The big news from Vacheron Constantin was the revamp of its Overseas line, completely made over for the first time since 2005. The Maltese cross motif is still evident in the bezel and bracelet, but the lines have been softened somewhat. For the first time, the time-only and chronograph versions come with an entirely new in-house calibre. The Overseas remains water-resistant – to 150 metres, to be exact – and antimagnetic, as a proper sports watch should be.
The watch now has a novel quick-change arrangement to facilitate hot-swapping the bracelet for a leather or rubber strap, both of which are included. Its direct competitors, the Patek Philippe Nautilus and the Audemars Piguet Royal Oak, have no such feature. All of this comes at a price, which has jumped to US$29,000. But when compared to its rivals, the watch has qualities, particularly its extra versatility, that justify the price difference.
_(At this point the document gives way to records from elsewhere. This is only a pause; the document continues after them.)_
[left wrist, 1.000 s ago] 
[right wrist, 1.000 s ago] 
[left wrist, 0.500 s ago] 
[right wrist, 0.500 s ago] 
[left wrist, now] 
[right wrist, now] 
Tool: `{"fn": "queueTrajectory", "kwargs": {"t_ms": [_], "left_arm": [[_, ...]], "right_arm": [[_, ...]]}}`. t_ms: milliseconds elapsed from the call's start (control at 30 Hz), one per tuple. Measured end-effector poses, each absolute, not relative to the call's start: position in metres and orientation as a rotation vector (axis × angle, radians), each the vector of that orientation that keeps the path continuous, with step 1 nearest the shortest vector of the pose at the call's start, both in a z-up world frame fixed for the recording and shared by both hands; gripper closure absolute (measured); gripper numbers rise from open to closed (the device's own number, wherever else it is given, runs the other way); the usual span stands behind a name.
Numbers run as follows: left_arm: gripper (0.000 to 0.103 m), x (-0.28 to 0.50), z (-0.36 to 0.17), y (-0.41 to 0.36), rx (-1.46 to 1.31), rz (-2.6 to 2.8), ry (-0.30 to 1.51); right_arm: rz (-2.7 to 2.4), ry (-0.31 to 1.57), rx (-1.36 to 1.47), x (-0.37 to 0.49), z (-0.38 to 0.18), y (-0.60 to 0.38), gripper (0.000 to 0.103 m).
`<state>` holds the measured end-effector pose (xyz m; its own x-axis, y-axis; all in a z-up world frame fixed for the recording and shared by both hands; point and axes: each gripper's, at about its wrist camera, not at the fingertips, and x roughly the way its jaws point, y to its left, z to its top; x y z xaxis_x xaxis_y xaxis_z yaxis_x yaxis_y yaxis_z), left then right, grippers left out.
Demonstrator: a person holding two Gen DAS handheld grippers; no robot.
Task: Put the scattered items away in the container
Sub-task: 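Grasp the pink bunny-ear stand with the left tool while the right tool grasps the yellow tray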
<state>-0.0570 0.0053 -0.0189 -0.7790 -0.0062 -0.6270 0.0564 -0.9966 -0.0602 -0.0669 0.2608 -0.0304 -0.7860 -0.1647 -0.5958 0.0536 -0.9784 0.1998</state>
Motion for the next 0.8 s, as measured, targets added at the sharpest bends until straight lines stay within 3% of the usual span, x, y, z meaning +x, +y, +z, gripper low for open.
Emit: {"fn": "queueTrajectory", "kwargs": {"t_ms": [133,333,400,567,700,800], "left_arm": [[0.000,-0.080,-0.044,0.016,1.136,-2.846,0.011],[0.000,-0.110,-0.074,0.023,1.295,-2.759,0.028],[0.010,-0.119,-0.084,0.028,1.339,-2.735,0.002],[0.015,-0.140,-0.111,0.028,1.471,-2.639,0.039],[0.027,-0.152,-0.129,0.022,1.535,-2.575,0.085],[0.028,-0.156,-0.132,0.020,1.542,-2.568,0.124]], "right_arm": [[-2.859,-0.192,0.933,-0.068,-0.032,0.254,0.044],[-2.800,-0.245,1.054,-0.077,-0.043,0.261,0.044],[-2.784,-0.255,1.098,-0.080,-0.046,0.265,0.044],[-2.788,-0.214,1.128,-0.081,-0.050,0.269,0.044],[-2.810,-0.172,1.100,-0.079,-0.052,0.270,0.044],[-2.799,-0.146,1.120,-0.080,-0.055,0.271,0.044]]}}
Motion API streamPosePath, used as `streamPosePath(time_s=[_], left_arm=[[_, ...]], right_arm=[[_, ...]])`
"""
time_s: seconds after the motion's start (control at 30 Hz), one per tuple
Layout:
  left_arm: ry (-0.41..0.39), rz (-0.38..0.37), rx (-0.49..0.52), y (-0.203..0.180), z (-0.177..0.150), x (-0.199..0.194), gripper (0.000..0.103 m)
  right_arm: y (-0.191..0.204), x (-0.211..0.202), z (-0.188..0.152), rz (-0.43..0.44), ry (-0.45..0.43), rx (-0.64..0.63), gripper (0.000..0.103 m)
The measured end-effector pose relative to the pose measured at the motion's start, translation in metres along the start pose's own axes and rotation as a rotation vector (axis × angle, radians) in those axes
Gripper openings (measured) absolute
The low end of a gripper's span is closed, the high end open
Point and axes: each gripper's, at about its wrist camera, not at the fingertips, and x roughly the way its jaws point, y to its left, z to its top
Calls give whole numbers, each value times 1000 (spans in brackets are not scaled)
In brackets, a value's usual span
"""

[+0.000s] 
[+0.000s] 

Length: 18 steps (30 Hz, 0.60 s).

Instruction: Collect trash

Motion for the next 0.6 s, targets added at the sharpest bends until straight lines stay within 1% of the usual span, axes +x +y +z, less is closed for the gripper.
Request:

Jaeger-LeCoultre was busy celebrating the 85th anniversary of the advent of its iconic Reverso with the introduction of a slew of new models echoing the brand’s storied past. My favourite is the Tribute Duo, with its textured white dial and blued indexes and hands. The look is at once classic and modern, with excellent contrast. This being a Duo, when you flip the case over, you’re treated to a second dial which shows the time in another time zone of your choice
One watchmaker that wasn’t afraid of making a splash was Audemars Piguet, which took the opportunity to drench us with colour. While the star was undoubtedly the Royal Oak Double Balance Skeleton, with its novel balance wheel and skeletonised movement, the shocker was the limited-edition Royal Oak Offshore Diver Chronograph, which is being offered in yellow, orange, blue and neon green. These pieces are reminiscent of a series of Royal Oak Offshore Chronographs sold in the late 1990s. Given the somewhat subdued nature of this year’s SIHH, they added a dash of showmanship.
A. Lange & Söhne also wowed the gathering, even though doing so has become something of a routine. The star of the booth was the dazzling Datograph Perpetual Tourbillon that combines a column-wheel chronograph and a perpetual calendar with a tourbillon escapement. As with all Langes, the finishing of the case and movement is a step beyond superlative, every component being lovingly hand-finished to perfection. With a list price approaching US$300,000, this is to be expected.
What was unexpected was an addition to A. Lange & Söhne’s highly sought-after Lumen series. The Grand Lange One Moonphase Lumen received the glow-in-the-dark treatment. The moon phase disk has 1,164 laser-cut stars, each shining brightly in the dark.
Among the independent makes, two stood out. Laurent Ferrier’s Galet Square Boréal, with its luminous sector dial, is exceptional. A dress watch is usually devoid of extraneous design elements, including lume. Not so with this piece. The watch is supremely elegant, but the splash of lume – ecru or green – adds just enough playfulness to make the piece work in a more casual capacity. As with all Ferrier watches, the finishing of the case and movement is beyond reproach. H. Moser & Cie was showing for the first time. The brand had no new model to introduce but its collection is notable. The cheeky Swiss Alp watch, which is a take on the Apple Watch, delights with its irreverence. The same may be said of the deconstructed Endeavor Perpetual Calendar Concept, which is devoid of markings denoting its functions or brand. With chief executive Edouard Meylan at the helm, the make will keep on forging a reputation in new and exciting ways.
SIHH 2016 was more reserved than its predecessors with a focus on evolution rather than revolution. Given the uncertain economic climate, it’s easy to understand why brands are emphasising value. Now all eyes will turn to Basel, where the rest of the watchmakers, including heavyweights Rolex, Omega and Patek Philippe, will unveil their new collections. Will the mood there be as subdued as in Geneva or will Basel dazzle collectors?